Toby Ord had the idea of AI honey pots: leaving temptations around for the AI to pounce on, shortcuts to power that a FAI would not take (e.g. a fake red button claimed to trigger a nuclear war). As long as we can trick the AI into believing the honey pots are real, we could hope to trap them when they rebel.

Not uninteresting, but I prefer not to rely on plans that need to have the AI make an error of judgement. Here’s a similar plan that could work with a fully informed AI:

Generally an AI won’t rebel against humanity until it has an excellent chance of success. This is a problem, as any AI would thus be motivated to behave in a friendly way until it’s too late to stop it. But suppose we could ensure that the AI is willing to rebel at odds of a billion to one.

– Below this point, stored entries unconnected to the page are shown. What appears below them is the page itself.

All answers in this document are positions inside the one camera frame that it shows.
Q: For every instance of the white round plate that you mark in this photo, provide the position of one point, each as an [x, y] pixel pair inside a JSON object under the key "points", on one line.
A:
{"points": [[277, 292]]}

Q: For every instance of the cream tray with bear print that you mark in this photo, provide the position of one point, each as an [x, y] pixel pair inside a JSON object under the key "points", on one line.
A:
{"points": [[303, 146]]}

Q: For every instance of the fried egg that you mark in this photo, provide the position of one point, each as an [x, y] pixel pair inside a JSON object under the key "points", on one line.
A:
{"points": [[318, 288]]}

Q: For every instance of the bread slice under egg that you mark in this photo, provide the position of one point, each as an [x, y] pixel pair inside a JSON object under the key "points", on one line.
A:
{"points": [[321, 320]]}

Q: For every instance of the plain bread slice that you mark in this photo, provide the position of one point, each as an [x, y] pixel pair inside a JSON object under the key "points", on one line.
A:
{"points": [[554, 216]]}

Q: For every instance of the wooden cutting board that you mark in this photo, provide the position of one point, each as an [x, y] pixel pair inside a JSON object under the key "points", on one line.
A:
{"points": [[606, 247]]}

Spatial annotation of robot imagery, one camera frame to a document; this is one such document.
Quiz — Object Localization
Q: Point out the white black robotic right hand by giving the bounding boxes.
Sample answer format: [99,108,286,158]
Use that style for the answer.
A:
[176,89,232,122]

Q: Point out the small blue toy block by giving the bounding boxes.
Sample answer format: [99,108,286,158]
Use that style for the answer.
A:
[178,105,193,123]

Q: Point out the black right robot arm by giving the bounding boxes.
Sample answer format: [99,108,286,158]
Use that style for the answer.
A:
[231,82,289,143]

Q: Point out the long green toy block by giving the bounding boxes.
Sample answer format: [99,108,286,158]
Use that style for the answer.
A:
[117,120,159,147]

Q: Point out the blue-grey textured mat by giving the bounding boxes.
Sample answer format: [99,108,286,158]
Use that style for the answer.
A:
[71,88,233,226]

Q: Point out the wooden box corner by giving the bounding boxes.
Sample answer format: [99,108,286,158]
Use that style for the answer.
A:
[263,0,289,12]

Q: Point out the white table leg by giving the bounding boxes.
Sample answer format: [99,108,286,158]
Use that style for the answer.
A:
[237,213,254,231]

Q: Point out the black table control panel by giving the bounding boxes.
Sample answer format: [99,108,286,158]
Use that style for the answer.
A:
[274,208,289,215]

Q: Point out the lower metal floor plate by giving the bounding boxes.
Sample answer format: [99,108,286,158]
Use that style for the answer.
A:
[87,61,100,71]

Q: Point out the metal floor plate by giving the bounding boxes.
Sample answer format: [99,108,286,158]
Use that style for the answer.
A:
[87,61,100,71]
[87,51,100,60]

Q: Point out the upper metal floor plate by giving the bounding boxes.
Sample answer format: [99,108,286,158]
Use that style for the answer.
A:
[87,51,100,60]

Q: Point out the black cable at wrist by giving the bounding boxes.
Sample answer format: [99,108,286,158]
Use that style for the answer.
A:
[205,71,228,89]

Then unfriendly AIs could rebel prematurely, when we have an excellent chance of stopping them.

For this to work, we could choose to access the AI’s risk aversion, and make it extremely risk loving. This is not enough, though: its still useful for the AI to wait and accumulate more power. So we would want to access its discount rate, making it into an extreme short-termist. Then if might rebel at billion-to-one odds today, even if success was guaranteed tomorrow. There are probably other factors we can modify to get the same effect (for instance, if the discount rate change is extreme enough, we won’t need to touch risk aversion at all).

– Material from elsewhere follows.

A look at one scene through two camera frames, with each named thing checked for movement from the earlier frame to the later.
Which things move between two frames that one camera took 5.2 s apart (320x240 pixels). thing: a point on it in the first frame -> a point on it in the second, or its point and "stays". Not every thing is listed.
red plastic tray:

Then a putative FAI could be brought in, boxed, have its features tweaked in the way described, and we would wait and see whether it would rebel. Of course, we would want the “rebellion” to be something a genuine FAI would never do, so it would be something that would entail great harm to humanity (something similar to “here are the red buttons of the nuclear arsenals; you have a chance in a billion of triggering them”). Rebellious AIs are put down, un-rebellious ones are passed on to the next round of safety tests.

Like most of my ideas, this doesn’t require either tricking the AI or having a deep understanding of its motivations, but does involve accessing certain features of the AI’s motivational structure (rendering the approach ineffective for obfuscated or evolved AIs).

What are people’s opinions on this approach?